Le drame est survenu peu avant 15h dans le 7e arrondissement de Lyon. Prévenue par un SMS, la petite amie de la victime originaire de Saint-Etienne a alerté les secours qui sont rapidement arrivés sur les lieux.

«Macron, Hollande, Sarkozy et l'UE m'ont tué»

Une enquête a été ouverte pour déterminer les causes et les criconstances de son geste. Mais, selon Le Progrès, le jeune homme avait publié un message sur Facebook avant de passer à l'acte. Il y faisait part de ses «difficultés financières» et se revendiquait fervent opposant du «fascisme et du libéralisme».
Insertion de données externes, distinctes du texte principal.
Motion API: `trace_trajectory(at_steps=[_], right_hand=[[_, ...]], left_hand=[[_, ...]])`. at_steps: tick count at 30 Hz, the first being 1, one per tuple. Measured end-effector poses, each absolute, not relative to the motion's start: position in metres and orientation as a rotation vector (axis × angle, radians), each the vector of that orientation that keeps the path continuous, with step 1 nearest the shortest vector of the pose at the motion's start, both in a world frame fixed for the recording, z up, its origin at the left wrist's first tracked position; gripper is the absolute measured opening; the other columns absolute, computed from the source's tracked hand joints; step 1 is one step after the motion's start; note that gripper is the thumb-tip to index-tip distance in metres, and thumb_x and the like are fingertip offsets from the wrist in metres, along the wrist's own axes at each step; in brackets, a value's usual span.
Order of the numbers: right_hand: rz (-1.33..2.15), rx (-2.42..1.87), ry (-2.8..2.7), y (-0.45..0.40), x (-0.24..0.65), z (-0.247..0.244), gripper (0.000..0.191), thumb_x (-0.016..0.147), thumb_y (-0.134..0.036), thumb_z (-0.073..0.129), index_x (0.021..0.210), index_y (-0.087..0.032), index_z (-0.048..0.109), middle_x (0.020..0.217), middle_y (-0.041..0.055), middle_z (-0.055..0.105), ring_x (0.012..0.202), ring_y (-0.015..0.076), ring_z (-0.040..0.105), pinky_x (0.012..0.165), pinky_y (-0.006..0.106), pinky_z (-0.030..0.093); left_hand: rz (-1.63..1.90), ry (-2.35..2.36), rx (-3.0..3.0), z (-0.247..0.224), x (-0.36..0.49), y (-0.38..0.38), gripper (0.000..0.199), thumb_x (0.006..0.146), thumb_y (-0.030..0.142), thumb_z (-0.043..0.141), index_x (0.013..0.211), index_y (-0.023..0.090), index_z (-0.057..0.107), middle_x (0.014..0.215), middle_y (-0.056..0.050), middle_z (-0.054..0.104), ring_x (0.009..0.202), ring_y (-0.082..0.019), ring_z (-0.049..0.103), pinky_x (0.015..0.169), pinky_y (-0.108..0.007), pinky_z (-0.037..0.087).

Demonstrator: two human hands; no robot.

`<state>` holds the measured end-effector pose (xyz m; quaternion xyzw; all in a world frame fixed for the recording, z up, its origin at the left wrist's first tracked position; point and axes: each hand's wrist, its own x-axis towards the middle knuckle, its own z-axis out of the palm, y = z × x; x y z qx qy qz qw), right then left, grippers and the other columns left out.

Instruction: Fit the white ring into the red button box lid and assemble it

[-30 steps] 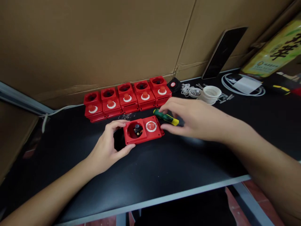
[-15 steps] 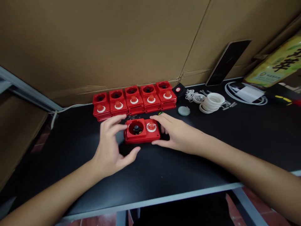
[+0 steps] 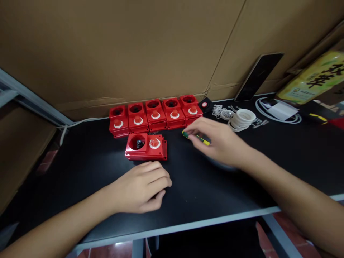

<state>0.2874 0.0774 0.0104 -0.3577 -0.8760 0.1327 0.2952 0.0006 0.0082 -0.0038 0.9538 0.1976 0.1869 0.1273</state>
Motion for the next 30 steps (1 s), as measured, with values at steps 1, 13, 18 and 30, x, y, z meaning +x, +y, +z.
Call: trace_trajectory(at_steps=[1,13,18,30], right_hand=[[0.223,-1.094,-2.358,0.081,0.296,0.016,0.017,0.101,-0.025,0.054,0.111,-0.021,0.068,0.103,0.0075,0.072,0.087,0.0232,0.072,0.079,0.040,0.056],[-0.087,-1.811,-2.231,0.095,0.325,0.037,0.023,0.098,-0.039,0.056,0.095,-0.022,0.072,0.090,0.0068,0.075,0.076,0.0259,0.066,0.063,0.035,0.037],[-0.012,-1.628,-2.388,0.084,0.304,0.027,0.026,0.101,-0.039,0.056,0.089,-0.020,0.069,0.086,0.0064,0.075,0.072,0.0240,0.066,0.059,0.034,0.034],[-0.343,-1.523,-1.411,0.115,0.376,0.074,0.024,0.096,-0.011,0.045,0.091,-0.013,0.068,0.075,0.0098,0.067,0.066,0.0157,0.063,0.062,0.030,0.044]], left_hand=[[0.518,0.621,2.754,-0.004,0.000,0.010,0.019,0.096,0.012,0.058,0.112,0.015,0.068,0.108,-0.010,0.076,0.099,-0.023,0.068,0.091,-0.037,0.060],[0.460,0.916,2.712,-0.012,-0.006,0.016,0.034,0.101,0.015,0.055,0.134,0.015,0.061,0.141,-0.016,0.069,0.131,-0.029,0.065,0.109,-0.049,0.059],[0.561,0.903,2.687,-0.010,-0.009,0.022,0.023,0.100,0.013,0.056,0.120,0.017,0.067,0.126,-0.013,0.075,0.120,-0.026,0.070,0.101,-0.043,0.063],[0.781,1.001,2.715,-0.008,-0.014,0.024,0.016,0.098,0.008,0.056,0.096,0.017,0.069,0.086,-0.003,0.074,0.076,-0.017,0.070,0.074,-0.029,0.056]])
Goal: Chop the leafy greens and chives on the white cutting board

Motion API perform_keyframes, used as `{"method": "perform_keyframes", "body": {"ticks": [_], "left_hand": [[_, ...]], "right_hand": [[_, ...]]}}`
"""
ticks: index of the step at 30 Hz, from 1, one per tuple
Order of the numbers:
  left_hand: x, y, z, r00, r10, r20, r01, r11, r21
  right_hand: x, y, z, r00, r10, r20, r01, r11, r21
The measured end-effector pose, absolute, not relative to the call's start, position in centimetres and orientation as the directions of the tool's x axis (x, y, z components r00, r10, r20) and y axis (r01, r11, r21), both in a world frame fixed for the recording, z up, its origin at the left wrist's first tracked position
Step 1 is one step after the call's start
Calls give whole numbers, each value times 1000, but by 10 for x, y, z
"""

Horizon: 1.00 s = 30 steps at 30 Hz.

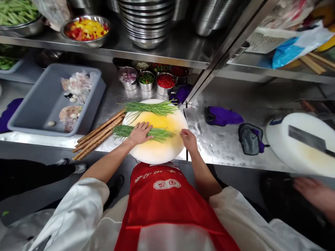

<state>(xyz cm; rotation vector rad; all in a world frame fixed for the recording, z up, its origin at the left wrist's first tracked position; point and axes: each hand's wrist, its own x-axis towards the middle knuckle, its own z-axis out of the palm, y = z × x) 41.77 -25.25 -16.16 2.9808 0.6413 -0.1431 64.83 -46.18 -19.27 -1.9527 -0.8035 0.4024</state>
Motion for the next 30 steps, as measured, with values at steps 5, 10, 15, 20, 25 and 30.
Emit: {"method": "perform_keyframes", "body": {"ticks": [5, 10, 15, 20, 25, 30], "left_hand": [[419, -259, -168, 908, 406, -105, 410, -912, 14], [422, -251, -168, 907, 395, -147, 401, -916, 9], [435, -236, -164, 907, 370, -202, 389, -919, 61], [432, -232, -159, 895, 408, -181, 436, -886, 156], [435, -228, -163, 905, 402, -139, 422, -890, 172], [435, -230, -165, 909, 401, -115, 416, -895, 163]], "right_hand": [[604, -474, -205, 799, 589, 119, 334, -271, -903], [560, -456, -199, 613, 746, 262, 562, -178, -808], [556, -431, -188, 548, 765, 338, 731, -242, -638], [559, -424, -173, 531, 758, 379, 796, -293, -529], [546, -413, -170, 360, 931, 63, 842, -295, -451], [551, -395, -168, 428, 899, -95, 804, -426, -414]]}}
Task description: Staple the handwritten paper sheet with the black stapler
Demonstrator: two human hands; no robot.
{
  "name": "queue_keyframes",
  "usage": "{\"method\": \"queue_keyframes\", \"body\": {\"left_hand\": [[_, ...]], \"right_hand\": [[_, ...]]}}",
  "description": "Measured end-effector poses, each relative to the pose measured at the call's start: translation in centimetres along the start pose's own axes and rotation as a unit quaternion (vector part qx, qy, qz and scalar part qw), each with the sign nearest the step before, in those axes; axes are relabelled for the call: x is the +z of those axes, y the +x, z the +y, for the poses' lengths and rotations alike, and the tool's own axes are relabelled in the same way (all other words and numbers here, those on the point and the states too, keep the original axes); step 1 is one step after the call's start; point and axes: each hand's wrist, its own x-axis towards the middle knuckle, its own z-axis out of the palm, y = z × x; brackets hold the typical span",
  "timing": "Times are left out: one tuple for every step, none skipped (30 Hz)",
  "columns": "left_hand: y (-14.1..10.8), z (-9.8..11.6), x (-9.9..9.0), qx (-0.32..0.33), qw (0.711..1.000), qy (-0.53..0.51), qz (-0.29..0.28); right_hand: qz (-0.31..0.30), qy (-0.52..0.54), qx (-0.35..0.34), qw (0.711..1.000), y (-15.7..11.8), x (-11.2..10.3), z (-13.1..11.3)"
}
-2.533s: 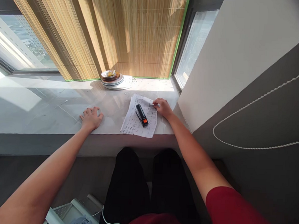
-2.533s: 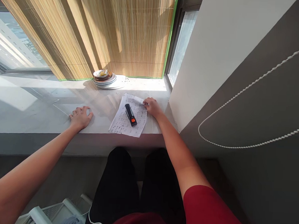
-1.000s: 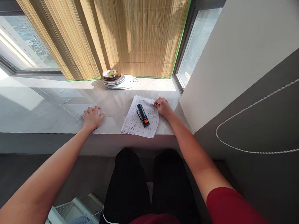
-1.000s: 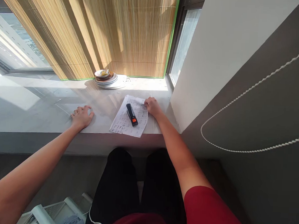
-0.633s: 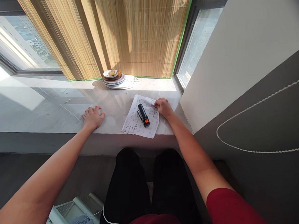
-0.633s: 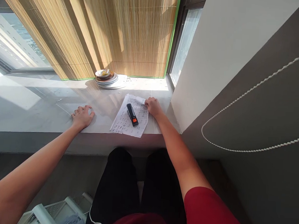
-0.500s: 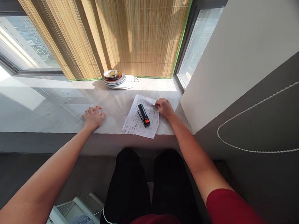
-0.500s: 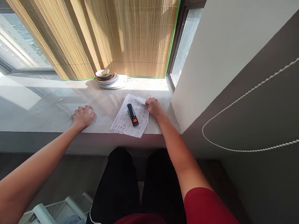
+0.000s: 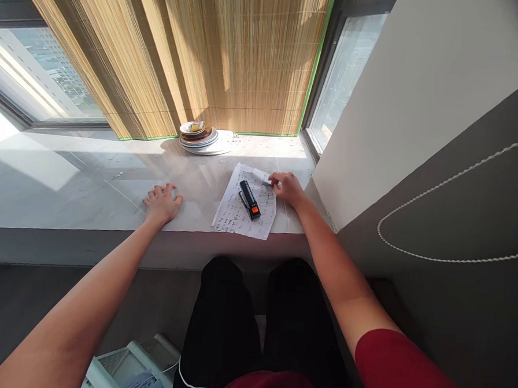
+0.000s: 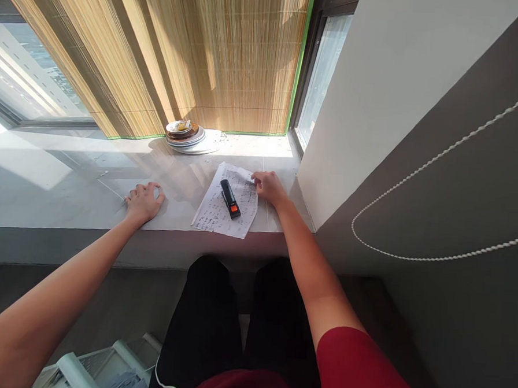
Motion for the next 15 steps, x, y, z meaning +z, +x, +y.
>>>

Il accusait notamment «Macron, Hollande, Sarkozy et l'UE» de «[l'avoir] tué». «Luttons contre la montée du fascisme, qui ne fait que nous diviser, et du libéralisme, qui créé des inégalités. [...] Mon dernier souhait, c'est aussi que mes camarades continuent de lutter pour en finir définitivement avec tout ça», soulignait-il aussi dans ce message.

Les syndicats étudiants dénoncent «la précarité» et parle d'un geste «politique»

Les fédérations syndicales étudiantes SUD-éducation et Solidaires ont dénoncé samedi dans un communiqué commun «la précarité» de «la vie des étudiant-e-s», au lendemain du geste «à la portée politique» du jeune homme.

«Son acte ne saurait être réduit au seul désespoir, c'est aussi à la portée politique. Dans son message, notre camarade décrit la précarité qu'il subit, conséquence des politiques libérales, et le racisme quotidien», pointe le syndicat, qui souligne que «la précarité s'étend» et «broie de plus en plus de vies, y compris la vie des étudiant-e-s». 

Frédérique Vidal à Lyon

La ministre de l'Enseignement supérieur Frédérique Vidal s'est rendue samedi matin à Lyon pour rencontrer la présidente de l'université et les équipes du CROUS pour leur faire «part de sa profonde émotion face à l'acte dramatique» de l'étudiant, «auquel elle a adressé ses premières pensées», selon le ministère.